• **Description of the task**:
Go through the entries below and give the number of lines that have the string "evenodd", and only that.

• **Records provided**:

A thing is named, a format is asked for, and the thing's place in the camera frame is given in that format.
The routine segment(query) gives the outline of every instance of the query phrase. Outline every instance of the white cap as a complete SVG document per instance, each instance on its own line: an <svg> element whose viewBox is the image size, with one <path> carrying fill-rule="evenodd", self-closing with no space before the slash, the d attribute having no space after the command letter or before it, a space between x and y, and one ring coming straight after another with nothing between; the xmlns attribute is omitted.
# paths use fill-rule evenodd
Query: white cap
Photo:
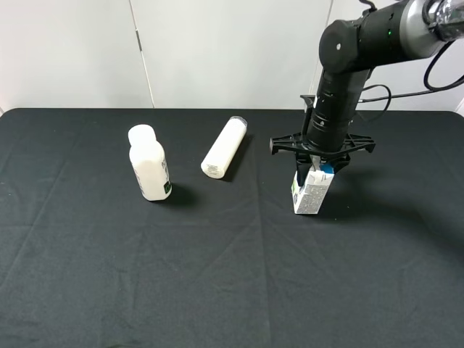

• **Your response**:
2